Summary: | m_libcfile.c:66 (vgPlain_safe_fd): Assertion 'newfd >= VG_(fd_hard_limit)' failed. | ||
---|---|---|---|
Product: | [Developer tools] valgrind | Reporter: | Corentin Noël <tintou> |
Component: | general | Assignee: | Julian Seward <jseward> |
Status: | RESOLVED FIXED | ||
Severity: | normal | CC: | agilesoftware, mark, pjfloyd |
Priority: | NOR | ||
Version: | 3.20.0 | ||
Target Milestone: | --- | ||
Platform: | Debian stable | ||
OS: | Linux | ||
Latest Commit: | Version Fixed In: | ||
Sentry Crash Report: | |||
Attachments: |
Patch to replace assert with more helpful message and exit.
156134: Patch to replace assert with more helpful message and exit. better message if safe_fd fails |
Description
Corentin Noël
2023-02-07 17:58:43 UTC
A similar question was recently asked on SO: https://stackoverflow.com/questions/75292406/memchk-valgrind-reporting-inconsistent-results-in-different-docker-hosts Could you check that you have a sensible value for the limit of file descriptors?

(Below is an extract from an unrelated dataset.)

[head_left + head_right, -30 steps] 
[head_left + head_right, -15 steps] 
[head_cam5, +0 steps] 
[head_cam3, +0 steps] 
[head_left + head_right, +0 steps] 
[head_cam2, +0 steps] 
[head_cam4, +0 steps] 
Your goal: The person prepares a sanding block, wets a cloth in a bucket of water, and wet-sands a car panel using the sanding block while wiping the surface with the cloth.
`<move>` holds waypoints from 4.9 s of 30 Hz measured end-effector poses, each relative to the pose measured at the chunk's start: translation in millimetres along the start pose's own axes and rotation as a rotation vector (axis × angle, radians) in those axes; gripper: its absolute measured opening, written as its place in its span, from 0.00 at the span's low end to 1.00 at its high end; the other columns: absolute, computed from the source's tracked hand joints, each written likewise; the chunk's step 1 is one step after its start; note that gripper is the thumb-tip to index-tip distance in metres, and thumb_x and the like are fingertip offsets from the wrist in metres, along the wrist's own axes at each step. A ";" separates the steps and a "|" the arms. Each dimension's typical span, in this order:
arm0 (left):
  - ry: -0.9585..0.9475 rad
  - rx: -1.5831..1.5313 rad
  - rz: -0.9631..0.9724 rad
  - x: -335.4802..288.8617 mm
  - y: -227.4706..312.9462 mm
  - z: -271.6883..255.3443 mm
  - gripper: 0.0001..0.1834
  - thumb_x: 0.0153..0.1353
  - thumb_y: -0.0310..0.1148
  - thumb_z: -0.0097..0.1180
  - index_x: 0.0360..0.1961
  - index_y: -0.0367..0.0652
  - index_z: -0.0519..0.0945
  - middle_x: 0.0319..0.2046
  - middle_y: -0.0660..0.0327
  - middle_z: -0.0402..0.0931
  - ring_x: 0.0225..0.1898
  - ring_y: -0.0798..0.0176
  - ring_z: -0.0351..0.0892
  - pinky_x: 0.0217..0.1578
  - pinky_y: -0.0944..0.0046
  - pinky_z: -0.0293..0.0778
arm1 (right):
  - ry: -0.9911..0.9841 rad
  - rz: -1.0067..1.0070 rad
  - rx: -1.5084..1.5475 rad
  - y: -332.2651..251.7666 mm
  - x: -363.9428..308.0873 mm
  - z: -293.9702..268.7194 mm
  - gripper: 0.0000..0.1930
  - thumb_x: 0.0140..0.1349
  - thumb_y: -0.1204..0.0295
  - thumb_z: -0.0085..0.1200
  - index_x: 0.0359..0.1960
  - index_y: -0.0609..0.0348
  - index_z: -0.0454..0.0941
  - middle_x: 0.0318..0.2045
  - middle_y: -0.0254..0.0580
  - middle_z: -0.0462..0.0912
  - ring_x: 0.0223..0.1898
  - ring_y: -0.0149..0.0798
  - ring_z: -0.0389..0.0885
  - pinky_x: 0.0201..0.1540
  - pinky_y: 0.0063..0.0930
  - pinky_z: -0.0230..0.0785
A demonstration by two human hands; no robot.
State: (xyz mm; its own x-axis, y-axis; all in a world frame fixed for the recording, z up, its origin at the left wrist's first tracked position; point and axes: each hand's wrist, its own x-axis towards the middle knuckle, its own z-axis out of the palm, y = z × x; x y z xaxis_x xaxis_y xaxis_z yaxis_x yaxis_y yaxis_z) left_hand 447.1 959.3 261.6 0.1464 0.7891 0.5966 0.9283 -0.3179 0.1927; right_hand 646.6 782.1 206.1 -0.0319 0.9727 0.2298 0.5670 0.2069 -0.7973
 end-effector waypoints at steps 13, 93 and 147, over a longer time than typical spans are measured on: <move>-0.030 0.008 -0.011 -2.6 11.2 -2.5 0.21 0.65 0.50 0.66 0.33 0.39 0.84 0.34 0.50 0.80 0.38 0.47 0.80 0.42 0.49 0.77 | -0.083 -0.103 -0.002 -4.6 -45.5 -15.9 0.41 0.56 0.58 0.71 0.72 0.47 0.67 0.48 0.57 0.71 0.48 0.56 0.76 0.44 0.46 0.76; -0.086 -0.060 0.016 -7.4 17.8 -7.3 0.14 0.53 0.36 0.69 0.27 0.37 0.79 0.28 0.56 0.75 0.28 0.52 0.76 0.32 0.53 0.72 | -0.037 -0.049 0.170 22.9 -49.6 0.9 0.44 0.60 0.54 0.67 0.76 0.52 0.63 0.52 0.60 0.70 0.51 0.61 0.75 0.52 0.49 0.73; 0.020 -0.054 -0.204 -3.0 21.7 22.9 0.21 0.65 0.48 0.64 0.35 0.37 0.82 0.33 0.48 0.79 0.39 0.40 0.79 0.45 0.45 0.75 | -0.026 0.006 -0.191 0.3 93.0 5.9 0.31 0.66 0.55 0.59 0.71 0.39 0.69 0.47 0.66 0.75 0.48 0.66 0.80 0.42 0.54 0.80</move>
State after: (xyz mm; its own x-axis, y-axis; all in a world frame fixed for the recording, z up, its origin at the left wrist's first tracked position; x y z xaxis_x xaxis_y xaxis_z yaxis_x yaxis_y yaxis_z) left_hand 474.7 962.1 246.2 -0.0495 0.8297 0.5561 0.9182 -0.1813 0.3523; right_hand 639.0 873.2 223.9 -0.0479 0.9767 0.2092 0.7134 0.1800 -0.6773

For instance on RHEL 7.6 I have a limit of 65535. For now I'm assuming it is the same problem. We're not going to change Valgrind to handle insane rlimits that Docker presents. I suggest that either you log a bug with Docker or else try using (r)limit to set the descriptor limit to something more sensible. Marking as NEEDSINFO Thank you for your answer that was really useful, it was indeed an issue with both Docker and Crosvm: Docker set a limit to 1048576 so I've added "--ulimit nofile=1024:4096" to the docker arguments to have decent default configuration. I've also had to modify Crosvm (more precisely minijail that it is using) by preventing it to change the nofile limit in https://github.com/google/minijail/blob/c30d299f93f94a4ee4b786d15e1fb194f8709b9f/libminijail.c#L2183 I hope it will be useful to anyone having the same issue. Well one thing that I could do is to change the assert into a message + exit. Something like Valgrind does not support very high file descriptor limits (e.g., as seen when running in Docker). Please consider lowering this limit with the shell built-in command limit command. with a bit more information on the fd requested and the hard limit that it is using. Also, if I upload a patch here will you be able to test it (clone the Valgrind source repo and build Valgrind)? (In reply to Paul Floyd from comment #5) > Also, if I upload a patch here will you be able to test it (clone the > Valgrind source repo and build Valgrind)? Sure I can do that Created attachment 156134 [details]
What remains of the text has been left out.